American writer (1890–1967)

Harry Stephen Keeler (November 3, 1890 – January 22, 1967) was a prolific but little-known American fiction writer, who developed a cult following for his eccentric mysteries. He also wrote science fiction.

== Biography ==
===Early life===

Keeler was born in Chicago on November 3, 1890. Sources published during Keeler's lifetime sometimes incorrectly stated that he was born 1894. In 1892, his father died, bequeathing to his family an estate that included their home. Keeler's mother remarried to a gambling addict. He killed himself after he lost the family's savings and mortgaged their home. In order to earn income, Keeler's mother turned the family home into a boarding house which later attracted theatre workers. Keeler's mother subsequently married a third time around 1900; in 1903, her third husband died from a fever. According to Francis M. Nevins, these traumatic events likely "drove Keeler out of touch with the 'real world' and led him to retreat into an alternate universe of his own making".

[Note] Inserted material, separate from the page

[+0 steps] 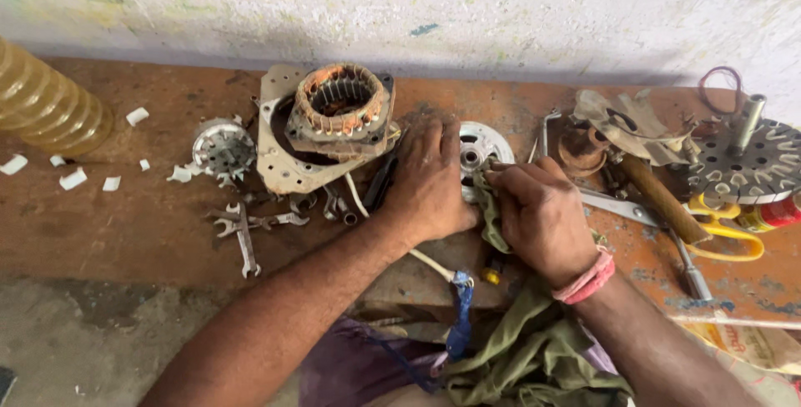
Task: The person uses a yellow-handled screwdriver to scrape and clean the surface of a circular metal motor component. They wipe the part with a green cloth and continue scraping. The work is performed on a cluttered workbench with various tools and motor parts visible.
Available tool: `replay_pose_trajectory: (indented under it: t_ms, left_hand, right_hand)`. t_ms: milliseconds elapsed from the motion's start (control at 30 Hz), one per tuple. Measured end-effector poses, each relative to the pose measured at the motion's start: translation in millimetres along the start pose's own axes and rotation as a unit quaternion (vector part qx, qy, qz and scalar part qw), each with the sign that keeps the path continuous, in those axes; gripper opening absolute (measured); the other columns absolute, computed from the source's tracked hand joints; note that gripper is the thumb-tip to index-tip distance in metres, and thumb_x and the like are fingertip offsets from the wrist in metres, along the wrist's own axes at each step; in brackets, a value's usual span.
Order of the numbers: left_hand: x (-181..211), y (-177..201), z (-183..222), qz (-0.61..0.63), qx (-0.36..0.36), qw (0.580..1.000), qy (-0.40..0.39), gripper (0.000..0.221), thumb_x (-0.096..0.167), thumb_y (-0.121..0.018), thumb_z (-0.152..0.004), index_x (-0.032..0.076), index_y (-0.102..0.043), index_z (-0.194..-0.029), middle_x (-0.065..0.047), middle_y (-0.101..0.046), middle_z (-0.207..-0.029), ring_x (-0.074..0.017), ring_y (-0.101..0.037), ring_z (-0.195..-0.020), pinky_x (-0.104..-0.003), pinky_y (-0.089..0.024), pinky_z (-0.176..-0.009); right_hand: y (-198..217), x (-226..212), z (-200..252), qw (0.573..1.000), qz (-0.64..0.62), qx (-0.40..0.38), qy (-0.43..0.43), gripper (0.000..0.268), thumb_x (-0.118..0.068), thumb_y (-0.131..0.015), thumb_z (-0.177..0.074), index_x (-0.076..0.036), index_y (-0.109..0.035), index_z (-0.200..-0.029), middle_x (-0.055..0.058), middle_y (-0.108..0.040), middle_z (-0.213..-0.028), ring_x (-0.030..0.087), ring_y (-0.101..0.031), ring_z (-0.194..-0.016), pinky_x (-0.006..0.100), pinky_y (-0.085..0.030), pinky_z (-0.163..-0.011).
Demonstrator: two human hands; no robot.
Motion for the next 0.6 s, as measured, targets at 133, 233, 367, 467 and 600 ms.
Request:
replay_pose_trajectory:
  t_ms: [133,233,367,467,600]
  left_hand:
    - [0,3,1,0.031,-0.002,0.999,-0.021,0.136,0.054,-0.096,-0.059,-0.013,-0.019,-0.148,-0.042,-0.024,-0.151,-0.0534,-0.023,-0.145,-0.062,-0.016,-0.122]
    - [3,5,1,0.026,-0.017,1.000,-0.006,0.141,0.057,-0.097,-0.056,-0.014,-0.018,-0.148,-0.042,-0.022,-0.151,-0.0551,-0.021,-0.144,-0.063,-0.017,-0.119]
    - [7,13,4,0.051,0.021,0.998,-0.006,0.137,0.053,-0.097,-0.057,-0.015,-0.021,-0.150,-0.040,-0.026,-0.153,-0.0542,-0.026,-0.145,-0.060,-0.022,-0.121]
    - [1,5,3,0.055,0.000,0.998,0.011,0.138,0.050,-0.099,-0.055,-0.014,-0.021,-0.148,-0.039,-0.024,-0.153,-0.0532,-0.024,-0.146,-0.060,-0.020,-0.122]
    - [-3,-4,2,0.016,-0.003,1.000,0.015,0.134,0.037,-0.099,-0.057,-0.012,-0.019,-0.153,-0.040,-0.023,-0.154,-0.0519,-0.024,-0.146,-0.060,-0.019,-0.122]
  right_hand:
    - [-22,25,-18,0.999,0.016,0.028,0.026,0.015,0.005,-0.069,-0.083,-0.003,-0.075,-0.094,0.014,-0.070,-0.086,0.035,-0.064,-0.084,0.045,-0.054,-0.074]
    - [-33,32,-43,0.997,0.046,0.040,0.054,0.015,0.006,-0.068,-0.081,-0.004,-0.074,-0.090,0.015,-0.070,-0.086,0.037,-0.064,-0.085,0.046,-0.053,-0.074]
    - [-28,22,-62,0.996,0.038,0.065,0.046,0.013,0.004,-0.067,-0.083,-0.004,-0.073,-0.091,0.015,-0.072,-0.090,0.039,-0.063,-0.088,0.048,-0.052,-0.077]
    - [-22,0,-41,0.990,0.054,0.036,0.122,0.023,0.008,-0.061,-0.081,0.000,-0.071,-0.100,0.018,-0.072,-0.096,0.037,-0.063,-0.087,0.046,-0.053,-0.078]
    - [-10,0,-7,0.999,0.022,-0.023,0.042,0.015,0.006,-0.065,-0.082,-0.001,-0.072,-0.094,0.018,-0.068,-0.083,0.036,-0.064,-0.084,0.046,-0.053,-0.073]
Point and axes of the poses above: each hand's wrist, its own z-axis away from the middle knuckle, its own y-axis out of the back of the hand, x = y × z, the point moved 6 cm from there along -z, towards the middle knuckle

During high school, Keeler worked delivering newspapers, starting his shifts before dawn. On occasion he would miss class. He later said that he preferred being truant on days he was scheduled to attend classes in grammar and rhetoric. Eventually, he received a degree in electrical engineering from the Armour Institute. In early 1912, he went to live in the Ozarks, before returning to Chicago to work at a steel mill, where he worked until 1914.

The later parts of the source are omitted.